The grand list in the Bible is in Leviticus 18. The commandment to not commit adultery is in Exodus 20 and Deuteronomy 5. “Lusting in the heart” is in Matthew 5:28. Prohibitions against male and female homosexuality are found in Romans 1:26-27 (and in other places).

So the Bible limits sex between a man and a woman married to each other. If you have sex with someone who is married to another person or if you are married and have sex with another, it is adultery. Very bad. If you have sex with someone with whom you are not married and neither are they, it is fornication. Not quite as bad. If you “fool around” without having sex, it is technically licentiousness or “sensuality,” though I think most fooling around that results in an orgasm would be considered sex and therefore be fornication or adultery. Jesus makes the point that the standard is not just drawing the line with behavior, but striving for real heart holiness.

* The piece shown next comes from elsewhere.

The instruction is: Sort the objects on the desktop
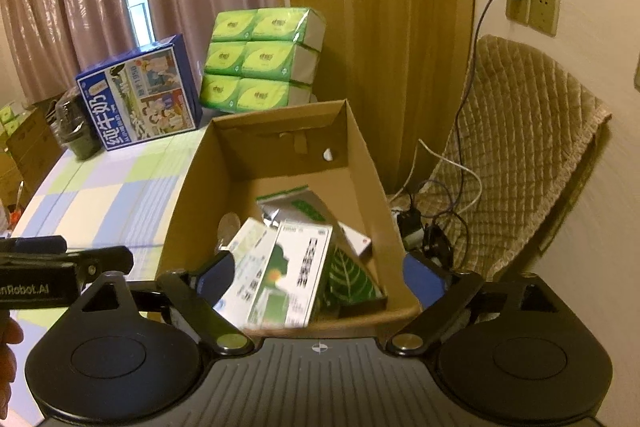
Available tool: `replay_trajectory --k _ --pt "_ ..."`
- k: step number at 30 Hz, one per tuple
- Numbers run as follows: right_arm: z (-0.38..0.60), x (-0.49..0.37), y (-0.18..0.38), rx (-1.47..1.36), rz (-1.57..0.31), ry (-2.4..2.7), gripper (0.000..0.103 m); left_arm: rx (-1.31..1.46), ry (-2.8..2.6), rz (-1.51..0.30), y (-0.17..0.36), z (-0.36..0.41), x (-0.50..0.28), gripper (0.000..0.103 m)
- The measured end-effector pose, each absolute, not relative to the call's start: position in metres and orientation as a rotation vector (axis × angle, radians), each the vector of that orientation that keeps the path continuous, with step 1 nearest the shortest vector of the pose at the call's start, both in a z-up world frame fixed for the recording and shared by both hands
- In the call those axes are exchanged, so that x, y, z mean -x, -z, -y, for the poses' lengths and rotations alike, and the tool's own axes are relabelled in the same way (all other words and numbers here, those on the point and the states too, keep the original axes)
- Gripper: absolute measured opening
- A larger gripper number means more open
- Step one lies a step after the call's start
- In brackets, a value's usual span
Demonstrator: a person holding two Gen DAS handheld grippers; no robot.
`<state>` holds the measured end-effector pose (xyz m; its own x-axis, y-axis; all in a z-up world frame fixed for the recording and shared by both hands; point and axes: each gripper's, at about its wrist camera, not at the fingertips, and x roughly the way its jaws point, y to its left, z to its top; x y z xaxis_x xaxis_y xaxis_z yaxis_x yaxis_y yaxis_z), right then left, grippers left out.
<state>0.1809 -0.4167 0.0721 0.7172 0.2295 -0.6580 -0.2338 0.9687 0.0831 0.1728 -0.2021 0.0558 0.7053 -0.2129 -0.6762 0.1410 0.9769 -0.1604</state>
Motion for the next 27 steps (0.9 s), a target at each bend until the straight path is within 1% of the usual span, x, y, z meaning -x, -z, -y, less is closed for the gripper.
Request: replay_trajectory --k 1,3,11,22,27 --pt "0.417 -0.175 -0.073 0.004 -0.725 -0.253 0.099 0.102 0.198 -0.765 -0.057 0.202 -0.169 0.102" --pt "0.418 -0.162 -0.075 0.007 -0.723 -0.252 0.101 0.108 0.194 -0.757 -0.060 0.202 -0.158 0.102" --pt "0.422 -0.119 -0.082 -0.007 -0.742 -0.241 0.101 0.075 0.151 -0.698 -0.073 0.204 -0.113 0.102" --pt "0.424 -0.064 -0.094 0.003 -0.736 -0.238 0.101 0.110 0.166 -0.721 -0.081 0.204 -0.063 0.102" --pt "0.425 -0.046 -0.098 0.004 -0.734 -0.233 0.101 0.045 0.146 -0.702 -0.089 0.209 -0.041 0.102"
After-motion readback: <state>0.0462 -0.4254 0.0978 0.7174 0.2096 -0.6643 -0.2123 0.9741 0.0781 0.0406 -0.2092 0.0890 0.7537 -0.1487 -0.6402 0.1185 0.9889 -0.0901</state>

Leviticus forbids you from marrying someone of too close of relation: father, mother, stepmother, sister, half-sister, step-sibling brought up in your home, aunt (either side) and presumably uncle, daughter-in-law, sister-in-law, your brother's wife (while he is alive I guess, given the whole Levirite marriage thing), a woman and her daughter (back in the polygamy days) or one of her grandchildren or a woman and her sister (I guess Rachel and Leah were an exception?). Cousins, nieces and nephews are ok (at least in Louisiana!).

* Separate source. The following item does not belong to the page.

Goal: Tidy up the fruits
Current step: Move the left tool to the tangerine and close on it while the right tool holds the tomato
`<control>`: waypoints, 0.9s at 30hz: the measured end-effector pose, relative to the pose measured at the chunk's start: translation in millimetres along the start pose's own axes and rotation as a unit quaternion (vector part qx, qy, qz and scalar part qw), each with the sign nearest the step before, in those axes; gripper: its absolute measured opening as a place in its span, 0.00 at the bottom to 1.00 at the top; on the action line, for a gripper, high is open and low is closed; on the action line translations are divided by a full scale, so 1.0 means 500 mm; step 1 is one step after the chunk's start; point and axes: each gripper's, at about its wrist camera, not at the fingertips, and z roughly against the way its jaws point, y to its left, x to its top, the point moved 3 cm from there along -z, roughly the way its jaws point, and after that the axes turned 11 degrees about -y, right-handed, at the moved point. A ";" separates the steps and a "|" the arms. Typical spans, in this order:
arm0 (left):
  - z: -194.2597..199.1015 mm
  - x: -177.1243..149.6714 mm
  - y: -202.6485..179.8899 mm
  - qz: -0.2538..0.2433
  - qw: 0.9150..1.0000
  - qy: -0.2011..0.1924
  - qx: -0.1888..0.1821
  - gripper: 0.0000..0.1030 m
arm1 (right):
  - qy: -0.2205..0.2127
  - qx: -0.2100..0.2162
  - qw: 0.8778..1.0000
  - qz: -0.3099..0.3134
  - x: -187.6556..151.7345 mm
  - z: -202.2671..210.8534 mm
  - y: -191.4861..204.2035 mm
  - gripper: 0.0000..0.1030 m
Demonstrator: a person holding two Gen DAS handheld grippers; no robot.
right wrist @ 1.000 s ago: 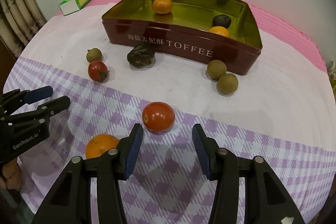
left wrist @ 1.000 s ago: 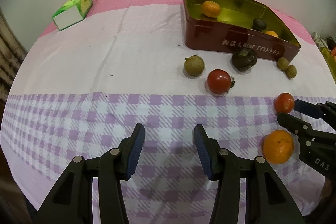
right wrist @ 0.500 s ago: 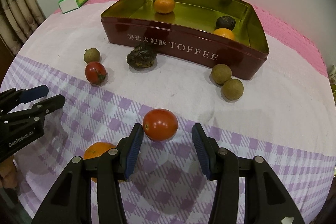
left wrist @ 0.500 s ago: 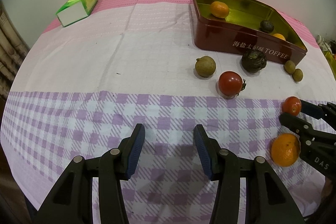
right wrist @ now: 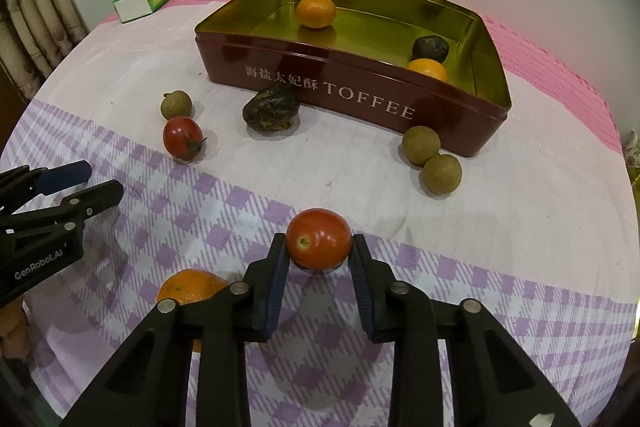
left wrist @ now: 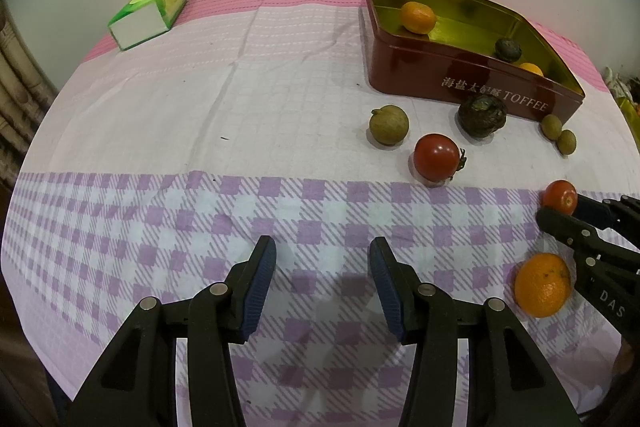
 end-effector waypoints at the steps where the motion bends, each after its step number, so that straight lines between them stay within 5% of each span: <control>1: 0.001 -0.002 -0.001 0.001 1.000 0.000 0.000 0.49 | 0.000 0.000 1.000 -0.001 0.000 0.001 -0.001 0.27; 27: 0.052 -0.060 -0.101 -0.034 0.999 0.007 -0.035 0.49 | 0.000 -0.049 0.997 -0.062 -0.045 0.038 -0.129 0.27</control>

So this means that Woody Allen broke God's law with his step-daughter, but my friend who married his step-sister didn't because they grew up (mostly) in different homes didn't. My friend who's mom married her ex-husband's oldest son had a bad situation though. It was kind of creepy in that his step-father was a dead-ringer for his older brother.

Aside from this, no adultery, no sex during periods and no sex with animals.

That's the entire list.

I figured that the rest of the stuff didn't make the list because it just wasn't around. It was in the category of questionable things that the Bible didn't address directly, but might not be OK. I mean the Bible doesn't say you can't shoot heroin and heroin's basically legal in some places.
Ishtar, a very racy goddess
Then I spent a summer reading literature about the Ancient Near East: Sumerians, Hittites (Gurney), Egyptians (Gardiner) and all of the different cultures that have called Babylon home (Assyrians, old and new Babylonians, Akkadians, Arameans, etc, by Saggs.). They did EVERYTHING. Same-sex intercourse, animals, oral and sex toys. Saggs even makes a point of mentioning that sex “per anum” (in the booty) was common. The Ancient Near East was full of all the kinds of sex we have today, and God mentions only a few things: homosexuality, sex outside of marriage, marrying relatives, animals, and menstrual sex.

Apparently God isn't terribly concerned if you perform oral sex on your husband or if you have anal sex with your wife. There's even some evidence (grist for another post) that God encourages some “alternative sexual practices.”

A word of caution. Sex is supposed to be about intimacy with your spouse, not just using your spouse as an object. We are commanded to live in love and it isn't loving to pressure your wife into anal sex or dressing up in leather and chains. Sex should express love not degrade it. But God's not a prude and I guess his people shouldn't be either.

What are your thoughts on acceptable sex?